Diría que cuando nos referimos a la conversión, hablamos de un
proceso que tiene esas mismas características. Al igual que esos
grandes barcos, nosotros también avanzamos en el mar de la vida con
no poca carga a la espalda de acontecimientos vividos, de personas
conocidas, de sentimientos encontrados, de deseos frustrados o
soñados, de heridas abiertas sin cicatrizar... Toda esta diversidad de
fuerzas que operan en nuestro fuero interno exige prudencia a la hora
de pensar en un posible giro o cambio de dirección. Es verdad que
siempre han existido caminos de conversión repentinos y drásticos, y
el santoral cristiano nos ofrece unos cuantos ejemplos; pero hora es ya
de que valoremos también los desajustes y frustraciones personales
que muchos procesos de cambio han ocasionado por falta de una sana
prudencia y discernimiento. La psicología en los últimos años nos
viene alertando de que los cambios en el ser humano son pocos, y que
éstos, además, se producen muy poco a poco1. Hay que medir el peso
de la carga que llevamos a la espalda, sopesar las fuerzas contrarias
que actuarían en caso de cambiar de dirección, e impedir por todos los
medios que el ímpetu de una rápida o extraña maniobra impulsiva
pueda ocasionar un desplazamiento en la carga que llevamos, con
nefastas consecuencias para nuestra vida y para nuestra fe.
A la complejidad y lentitud que ya de por sí tiene todo cambio o
proceso de conversión se le añaden, en nuestro momento actual, dos
elementos coyunturales de no poca importancia.
El avance del universo postmoderno sobre el que se asienta
nuestra vida y la de nuestras ciudades hace ya tiempo que dejó atrás el
imaginario social al que siempre estuvo vinculado la palabra
conversión.

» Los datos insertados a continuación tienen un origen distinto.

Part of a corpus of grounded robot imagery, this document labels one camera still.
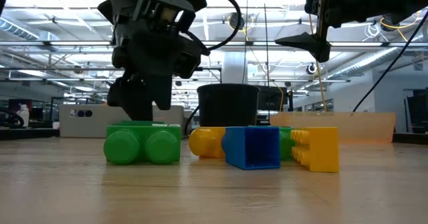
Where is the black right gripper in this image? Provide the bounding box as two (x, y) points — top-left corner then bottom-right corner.
(274, 0), (402, 64)

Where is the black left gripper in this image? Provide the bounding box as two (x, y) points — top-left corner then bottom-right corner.
(106, 16), (211, 122)

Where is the large green toy brick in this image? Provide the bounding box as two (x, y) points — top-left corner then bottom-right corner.
(103, 122), (183, 166)

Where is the yellow round-stud toy brick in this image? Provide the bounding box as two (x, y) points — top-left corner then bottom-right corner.
(188, 126), (227, 159)

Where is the medium green toy brick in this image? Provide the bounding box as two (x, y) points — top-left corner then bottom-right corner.
(247, 124), (296, 162)

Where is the long yellow toy brick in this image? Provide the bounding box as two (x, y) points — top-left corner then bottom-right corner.
(289, 126), (340, 174)

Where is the black bucket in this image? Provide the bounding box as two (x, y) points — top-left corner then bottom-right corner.
(196, 83), (261, 127)

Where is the blue hollow toy brick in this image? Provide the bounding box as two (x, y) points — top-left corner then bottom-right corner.
(221, 125), (282, 171)

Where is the orange translucent tray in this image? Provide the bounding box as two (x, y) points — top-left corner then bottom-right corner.
(270, 112), (397, 144)

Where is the white bottle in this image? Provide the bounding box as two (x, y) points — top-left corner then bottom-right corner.
(16, 104), (31, 128)

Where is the dark computer monitor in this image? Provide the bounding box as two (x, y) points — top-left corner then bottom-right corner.
(8, 98), (33, 113)
(405, 88), (428, 134)

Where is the black background desk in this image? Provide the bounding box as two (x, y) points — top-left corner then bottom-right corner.
(0, 126), (61, 141)

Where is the black camera stand frame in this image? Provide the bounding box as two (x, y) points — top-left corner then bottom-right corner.
(195, 66), (224, 84)

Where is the yellow cable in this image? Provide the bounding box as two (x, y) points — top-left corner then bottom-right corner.
(307, 13), (328, 112)

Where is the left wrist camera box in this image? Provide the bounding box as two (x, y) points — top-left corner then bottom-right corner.
(132, 0), (197, 34)

Es evidente que en nuestros días no cotizan en bolsa
valores como el esfuerzo, la entrega, el sacrificio, el tesón o la fuerza
de voluntad; nos cuesta mucho vincularnos a todo lo que tenga que ver
con procesos largos y complicados que exigen renuncia personal y
espera de largo calado; así como lo relacionado con apuestas por un
camino único y para toda la vida. Arrancado de su suelo natural, el
«cambio radical», al que siempre fue asociada la palabra conversión,
ha quedado reducido en nuestros días al milagro estético popularizado
por el programa que con ese mismo título ha emitido una cadena de
televisión de nuestro país, o a la suma de elecciones sucesivas y
esclavizantes a que nos aboca nuestra sociedad consumista, tan
magníficamente descrita por Mark Renton, el protagonista de la
película Trainspotting, cuando en el monólogo final decide cambiar de
vida después de haber dado el palo a sus amigos quedándose con el
botín de diez mil libras2.
El segundo dato tiene que ver con la expresión «yo no me
arrepiento de nada», que tantas veces oímos pronunciar y que vendría
a ser una especie de coraza que nos protege contra toda posibilidad de
cambio. En un rápido repaso por la red, compruebo que dicha frase la
afirman, entre otros, Michael Schumacher en una entrevista que le
hacían con ocasión de la entrega del premio «Príncipe de Asturias» de
este año; la ganadora de la última edición del programa «Gran
Hermano», Marianela Mirra, a pesar de la acusación que le hacen de
deslealtad con uno de sus competidores; «Cicciolina», la famosa y
provocadora ex-diputada italiana... En fin, arrepentirse no está de
moda: corresponde a tiempos pasados que hay que dejar en el olvido.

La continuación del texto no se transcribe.